Öğretmeye yemin etmiş gençler, unutturmaya ant içip öyle girerlerdi o okul bile denmeyecek derme çatma sınıflara. İlk ders, unutturmaktı; Kürt'ü, Kürtçe'yi, sitranı, kilamı, yediği ekmeği, soluduğu havayı...
Hiç usanmaz, tekrar ettirirdi: "Varlığım Türk varlığına armağan olsun..."
Varlığımız armağan olsundu uğruna. Sağ olsundu, iyi ki vardı ulu Atatürk.
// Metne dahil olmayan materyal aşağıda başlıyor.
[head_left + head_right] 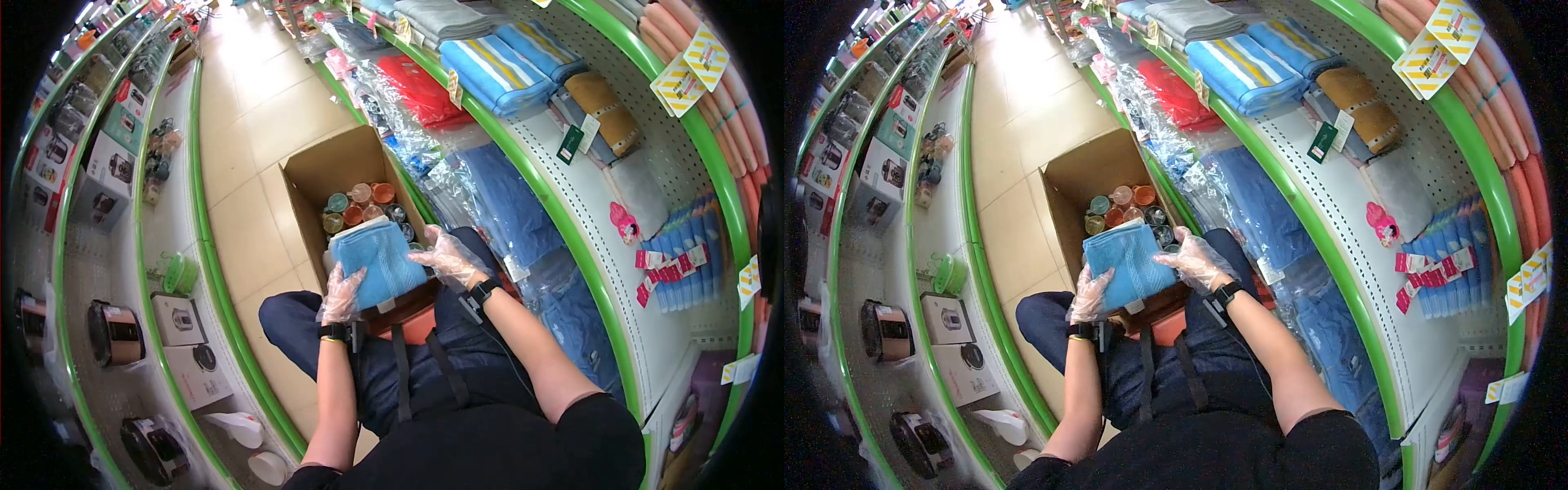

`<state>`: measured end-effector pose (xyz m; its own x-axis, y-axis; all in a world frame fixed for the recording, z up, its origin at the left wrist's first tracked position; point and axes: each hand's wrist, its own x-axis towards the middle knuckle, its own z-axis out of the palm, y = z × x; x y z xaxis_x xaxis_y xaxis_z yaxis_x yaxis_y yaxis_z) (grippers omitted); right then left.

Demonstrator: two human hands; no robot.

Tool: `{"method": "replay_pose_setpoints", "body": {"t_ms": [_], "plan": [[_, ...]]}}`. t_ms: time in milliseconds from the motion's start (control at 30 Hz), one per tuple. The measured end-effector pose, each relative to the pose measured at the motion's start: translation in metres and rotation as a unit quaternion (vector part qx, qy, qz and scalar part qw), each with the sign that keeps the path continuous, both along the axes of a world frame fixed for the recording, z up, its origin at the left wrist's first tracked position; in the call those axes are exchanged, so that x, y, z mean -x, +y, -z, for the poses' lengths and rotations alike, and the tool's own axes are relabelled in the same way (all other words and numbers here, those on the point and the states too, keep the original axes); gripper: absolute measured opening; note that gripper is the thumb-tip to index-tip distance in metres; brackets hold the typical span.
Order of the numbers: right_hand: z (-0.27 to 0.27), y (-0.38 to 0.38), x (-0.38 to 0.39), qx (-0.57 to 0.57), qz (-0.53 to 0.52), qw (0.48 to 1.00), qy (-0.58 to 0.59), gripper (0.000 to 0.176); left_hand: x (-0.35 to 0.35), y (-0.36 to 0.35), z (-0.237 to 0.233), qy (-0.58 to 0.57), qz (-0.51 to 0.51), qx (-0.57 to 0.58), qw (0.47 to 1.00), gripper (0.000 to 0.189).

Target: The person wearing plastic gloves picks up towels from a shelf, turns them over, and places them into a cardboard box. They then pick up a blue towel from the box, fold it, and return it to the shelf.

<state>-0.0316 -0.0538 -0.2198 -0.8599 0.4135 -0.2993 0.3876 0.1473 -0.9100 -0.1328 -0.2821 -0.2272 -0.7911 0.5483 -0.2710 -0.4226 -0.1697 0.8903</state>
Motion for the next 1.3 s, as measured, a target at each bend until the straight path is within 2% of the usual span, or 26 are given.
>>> {"method": "replay_pose_setpoints", "body": {"t_ms": [33,100,133,167,233,267,300,400,433,500,533,567,633,667,700,733,767,833,867,900,967,1000,1033,1100,1167,1300], "plan": [[-0.009,0.001,-0.005,-0.003,0.002,1.0,-0.002,0.09,-0.003,0.001,-0.02,-0.002,0.028,-0.01,1.0,0.036],[-0.018,0.002,-0.014,0.103,-0.021,0.994,0.034,0.1,-0.006,0.003,-0.043,-0.007,0.055,-0.022,0.998,0.036],[-0.021,0.0,-0.017,0.2,-0.018,0.978,0.058,0.096,-0.006,0.002,-0.049,0.018,0.086,-0.005,0.996,0.036],[-0.02,0.001,-0.019,0.2,-0.02,0.978,0.057,0.096,-0.006,0.0,-0.059,0.045,0.116,0.012,0.992,0.036],[-0.016,0.007,-0.025,0.35,-0.053,0.933,0.057,0.087,-0.011,0.002,-0.088,0.057,0.144,0.01,0.988,0.04],[-0.046,0.0,-0.033,0.418,-0.053,0.904,0.072,0.077,-0.013,0.005,-0.096,0.054,0.145,-0.008,0.988,0.041],[-0.04,0.001,-0.038,0.416,-0.05,0.905,0.074,0.077,-0.016,0.008,-0.102,0.05,0.148,-0.027,0.987,0.043],[-0.032,0.007,-0.055,0.638,-0.064,0.742,0.195,0.062,-0.015,0.018,-0.111,0.016,0.171,-0.039,0.984,0.044],[-0.028,0.009,-0.058,0.637,-0.061,0.743,0.198,0.062,-0.015,0.02,-0.113,-0.014,0.177,-0.046,0.983,0.044],[0.0,0.018,-0.061,0.682,-0.046,0.7,0.209,0.057,-0.016,0.023,-0.095,-0.005,0.177,-0.035,0.984,0.043],[0.043,0.03,-0.062,0.718,-0.03,0.666,0.203,0.047,-0.019,0.024,-0.092,0.003,0.161,-0.015,0.987,0.042],[0.021,0.024,-0.064,0.716,-0.027,0.666,0.207,0.047,-0.022,0.024,-0.086,0.009,0.146,0.005,0.989,0.042],[-0.057,0.004,-0.063,0.522,-0.023,0.842,0.134,0.038,-0.027,0.022,-0.072,0.034,0.151,0.0,0.988,0.046],[-0.038,0.006,-0.061,0.419,-0.044,0.903,0.082,0.035,-0.03,0.02,-0.069,0.015,0.132,0.026,0.991,0.049],[-0.049,0.007,-0.064,0.246,-0.128,0.952,0.133,0.037,-0.032,0.019,-0.066,-0.004,0.113,0.054,0.992,0.052],[-0.05,0.007,-0.063,0.193,-0.137,0.963,0.133,0.041,-0.031,0.02,-0.064,-0.005,0.119,0.041,0.992,0.056],[-0.051,0.008,-0.062,0.139,-0.144,0.971,0.131,0.044,-0.03,0.019,-0.062,-0.007,0.126,0.028,0.992,0.06],[-0.086,0.009,-0.06,0.117,-0.078,0.984,0.112,0.044,-0.025,0.016,-0.018,-0.017,0.033,0.052,0.998,0.054],[-0.102,0.012,-0.06,0.104,-0.026,0.99,0.089,0.045,-0.012,0.009,-0.014,-0.054,0.094,0.036,0.993,0.044],[-0.108,0.02,-0.061,0.163,-0.019,0.973,0.16,0.043,-0.006,0.011,-0.011,-0.065,0.09,-0.003,0.994,0.036],[-0.157,0.037,-0.07,0.198,0.046,0.964,0.171,0.044,-0.001,0.002,-0.002,-0.074,0.025,-0.037,0.996,0.035],[-0.185,0.041,-0.076,0.169,0.096,0.956,0.22,0.044,-0.002,-0.001,-0.003,-0.115,-0.017,-0.034,0.993,0.033],[-0.206,0.048,-0.08,0.138,0.145,0.942,0.269,0.045,0.003,-0.008,0.012,-0.116,-0.014,-0.037,0.993,0.033],[-0.225,0.076,-0.091,0.121,0.189,0.925,0.307,0.045,0.02,-0.019,0.054,-0.161,-0.047,0.042,0.985,0.033],[-0.223,0.109,-0.099,0.184,0.249,0.893,0.327,0.044,0.014,-0.015,0.05,-0.139,-0.062,0.023,0.988,0.032],[-0.18,0.172,-0.097,0.217,0.319,0.865,0.321,0.036,0.013,-0.014,0.054,-0.146,-0.078,0.0,0.986,0.029]]}}
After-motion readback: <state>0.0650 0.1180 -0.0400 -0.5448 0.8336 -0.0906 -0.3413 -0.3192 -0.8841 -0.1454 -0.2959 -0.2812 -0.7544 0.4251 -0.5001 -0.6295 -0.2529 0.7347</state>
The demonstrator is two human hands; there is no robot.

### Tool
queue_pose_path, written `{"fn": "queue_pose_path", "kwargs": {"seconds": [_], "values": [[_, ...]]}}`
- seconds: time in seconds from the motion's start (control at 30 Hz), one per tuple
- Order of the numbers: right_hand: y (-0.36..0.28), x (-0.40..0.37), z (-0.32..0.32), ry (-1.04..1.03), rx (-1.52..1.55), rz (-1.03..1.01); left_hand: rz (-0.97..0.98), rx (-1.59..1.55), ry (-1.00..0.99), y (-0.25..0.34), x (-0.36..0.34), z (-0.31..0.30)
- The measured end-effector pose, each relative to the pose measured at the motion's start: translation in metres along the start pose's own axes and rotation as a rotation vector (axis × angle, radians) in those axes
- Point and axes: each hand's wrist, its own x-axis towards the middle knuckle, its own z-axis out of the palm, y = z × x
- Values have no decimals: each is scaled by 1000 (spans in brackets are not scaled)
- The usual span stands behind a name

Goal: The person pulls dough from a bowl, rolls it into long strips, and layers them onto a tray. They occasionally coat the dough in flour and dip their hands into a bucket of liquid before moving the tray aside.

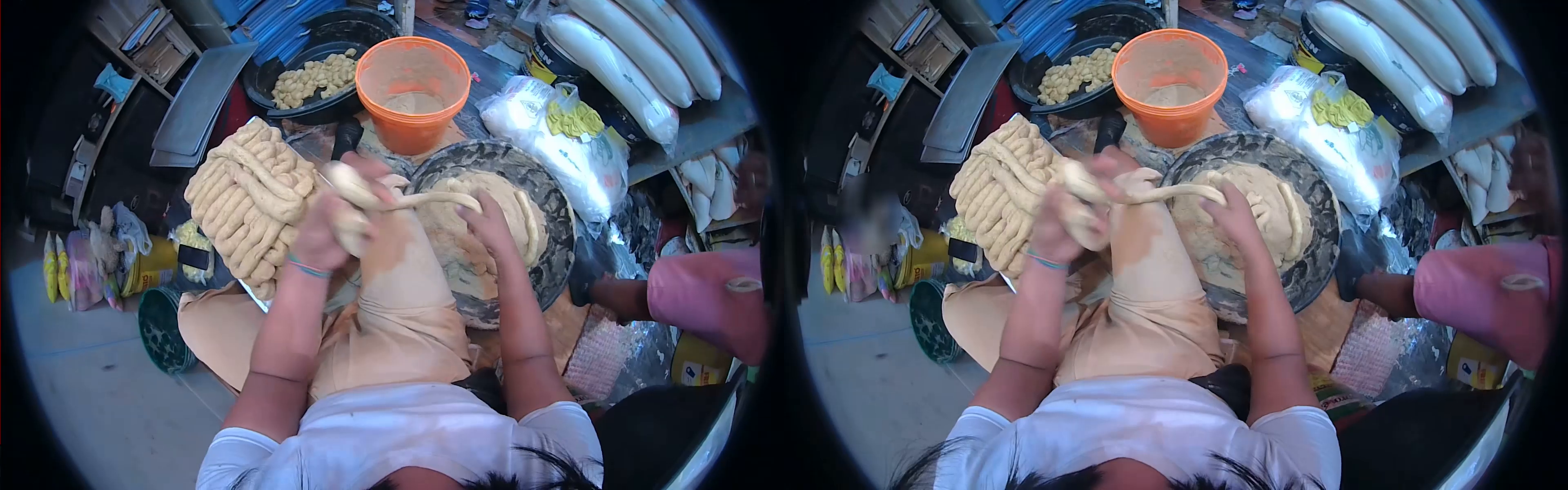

Öğretirdi öğretmen; Şeyh Said İsyanı'nı... İngilizlerin kışkırttığı yobazların ülkemizi bölmek istediğini. Ve tabi Takrir-i Sükûn (Huzuru Sağlama) Yasası'nın elzem önemini. İlkokul ders kitaplarına girmiş, gururla resmedilen bir idam sahnesine bakakalırdı gözlerimiz. Ya Seyid Rıza, o da elebaşıydı. Dersim'i ayaklandıranın, devlete şirk koşanın ta kendisiydi. Pek ala, devleti aliye cezasını tez elden kesti. İşi garantiye almak için de, yaklaşık 50 bin kadar Dersimli'nin başına bomba yağdırdı.
Sayesinde; üstlerine yağdırdığı bombalarla, dört bir yana savurduğu, varlığını unutturduğu, adını sanını, anasını babasını kaybettirdiği nice Dersimli kız çocuğu, katillerinin yuvalarında büyütüldüler. Yıllar sonra ancak cesaret edebildiler, çocukluklarının başlarına yıkıldığını dile getirmeye. Yine sayesinde; o minicik çocukların ülkenin birliği ve bütünlüğünü bozmaya çalıştıkları savı ve daha nicesi yutturuldu 'ulu Türk milleti'ne.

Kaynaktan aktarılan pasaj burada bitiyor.